Input records:
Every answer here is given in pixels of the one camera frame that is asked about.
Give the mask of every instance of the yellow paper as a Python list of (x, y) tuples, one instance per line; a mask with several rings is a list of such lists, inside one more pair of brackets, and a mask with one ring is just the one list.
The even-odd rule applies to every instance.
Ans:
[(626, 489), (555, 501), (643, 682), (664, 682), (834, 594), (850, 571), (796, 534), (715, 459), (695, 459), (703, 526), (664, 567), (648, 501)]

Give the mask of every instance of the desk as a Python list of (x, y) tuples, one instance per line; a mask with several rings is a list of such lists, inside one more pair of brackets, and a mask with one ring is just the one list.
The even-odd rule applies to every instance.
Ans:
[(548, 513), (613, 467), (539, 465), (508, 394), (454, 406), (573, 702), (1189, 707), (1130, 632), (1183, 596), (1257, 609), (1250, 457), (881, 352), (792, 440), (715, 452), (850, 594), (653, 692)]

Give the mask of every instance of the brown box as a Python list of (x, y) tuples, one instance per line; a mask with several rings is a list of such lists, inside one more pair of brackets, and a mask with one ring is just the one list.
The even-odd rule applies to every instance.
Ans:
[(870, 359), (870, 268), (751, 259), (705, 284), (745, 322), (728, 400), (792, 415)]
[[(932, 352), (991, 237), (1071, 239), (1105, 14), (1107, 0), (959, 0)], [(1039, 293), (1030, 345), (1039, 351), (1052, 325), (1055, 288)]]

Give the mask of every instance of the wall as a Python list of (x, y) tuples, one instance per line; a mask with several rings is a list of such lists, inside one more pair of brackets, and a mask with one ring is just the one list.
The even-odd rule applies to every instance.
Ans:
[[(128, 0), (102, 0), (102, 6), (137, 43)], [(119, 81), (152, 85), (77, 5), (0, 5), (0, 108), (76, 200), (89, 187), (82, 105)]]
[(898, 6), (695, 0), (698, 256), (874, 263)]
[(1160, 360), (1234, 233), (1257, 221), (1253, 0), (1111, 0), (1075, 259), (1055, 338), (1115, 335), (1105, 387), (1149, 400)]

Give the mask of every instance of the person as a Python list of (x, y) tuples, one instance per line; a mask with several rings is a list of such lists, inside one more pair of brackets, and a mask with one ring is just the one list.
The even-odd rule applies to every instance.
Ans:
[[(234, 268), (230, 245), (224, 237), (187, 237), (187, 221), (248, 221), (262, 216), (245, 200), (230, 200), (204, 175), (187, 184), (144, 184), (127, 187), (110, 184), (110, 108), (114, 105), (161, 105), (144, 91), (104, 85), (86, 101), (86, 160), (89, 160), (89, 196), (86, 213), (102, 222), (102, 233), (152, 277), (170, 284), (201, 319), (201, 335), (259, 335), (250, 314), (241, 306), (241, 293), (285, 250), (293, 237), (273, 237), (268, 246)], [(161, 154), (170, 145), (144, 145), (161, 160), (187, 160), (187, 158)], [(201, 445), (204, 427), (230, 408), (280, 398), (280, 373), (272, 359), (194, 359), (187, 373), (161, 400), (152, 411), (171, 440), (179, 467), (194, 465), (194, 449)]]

Requirement:
Line by line, print the listing above exactly.

Output of the exercise:
Every answer here is given in pixels of the one camera frame that is asked about.
Give the mask of every instance of the yellow paper as a Python list of (x, y) tuples, one instance per line; a mask with several rings is a list of such lists, inside one more pair of brackets, and a mask with one ring is just the one list.
The even-odd rule applies to every instance.
Ans:
[(626, 489), (555, 501), (643, 682), (664, 682), (834, 594), (850, 571), (796, 534), (715, 459), (695, 459), (703, 526), (664, 567), (648, 501)]

Give the mask of every instance of the desk as a Python list of (x, y) tuples, one instance per line; a mask with several rings is a list of such lists, inside one more pair of brackets, and a mask with one ring is just the one list.
The even-odd rule applies to every instance.
Ans:
[(548, 513), (613, 467), (539, 465), (508, 394), (454, 406), (573, 702), (1189, 707), (1130, 632), (1183, 596), (1257, 609), (1250, 457), (881, 352), (792, 440), (715, 452), (850, 594), (653, 692)]

Give the mask of every instance of the brown box as a Python list of (x, y) tuples, one instance per line; a mask with several rings is a list of such lists, inside one more pair of brackets, and a mask with one ring is just the one list.
The even-odd rule applies to every instance.
Ans:
[(870, 359), (870, 268), (751, 259), (705, 284), (745, 322), (728, 400), (792, 415)]
[[(932, 352), (991, 237), (1071, 239), (1105, 14), (1107, 0), (959, 0)], [(1039, 293), (1030, 345), (1039, 351), (1052, 325), (1055, 288)]]

Give the mask of every instance of the wall as a Python list of (x, y) tuples, one instance per line; a mask with several rings is a list of such lists, inside one more pair of brackets, and a mask with one ring is just the one list.
The even-odd rule applies to every instance.
Ans:
[[(128, 0), (102, 0), (102, 6), (137, 43)], [(119, 81), (152, 85), (77, 5), (0, 5), (0, 108), (76, 200), (89, 187), (82, 105)]]
[(898, 6), (695, 0), (698, 256), (874, 263)]
[(1160, 360), (1234, 233), (1257, 221), (1253, 0), (1111, 0), (1075, 259), (1055, 338), (1115, 335), (1105, 387), (1149, 400)]

Give the mask of every instance of the person as a Python list of (x, y) tuples, one instance per line; a mask with several rings is a list of such lists, inside one more pair of brackets, and a mask with one ring is just the one list.
The even-odd rule applies to every instance.
Ans:
[[(234, 268), (230, 245), (224, 237), (187, 237), (187, 221), (248, 221), (262, 216), (245, 200), (230, 200), (204, 175), (187, 184), (144, 184), (127, 187), (110, 184), (110, 108), (114, 105), (161, 105), (144, 91), (104, 85), (86, 101), (86, 160), (89, 160), (89, 196), (86, 213), (102, 222), (102, 233), (152, 277), (170, 284), (201, 319), (201, 335), (259, 335), (250, 314), (241, 306), (241, 293), (285, 250), (293, 237), (273, 237), (268, 246)], [(161, 154), (170, 145), (144, 145), (161, 160), (187, 160), (187, 158)], [(201, 445), (204, 427), (230, 408), (280, 398), (280, 373), (272, 359), (194, 359), (187, 373), (161, 400), (152, 411), (171, 440), (179, 467), (194, 465), (194, 449)]]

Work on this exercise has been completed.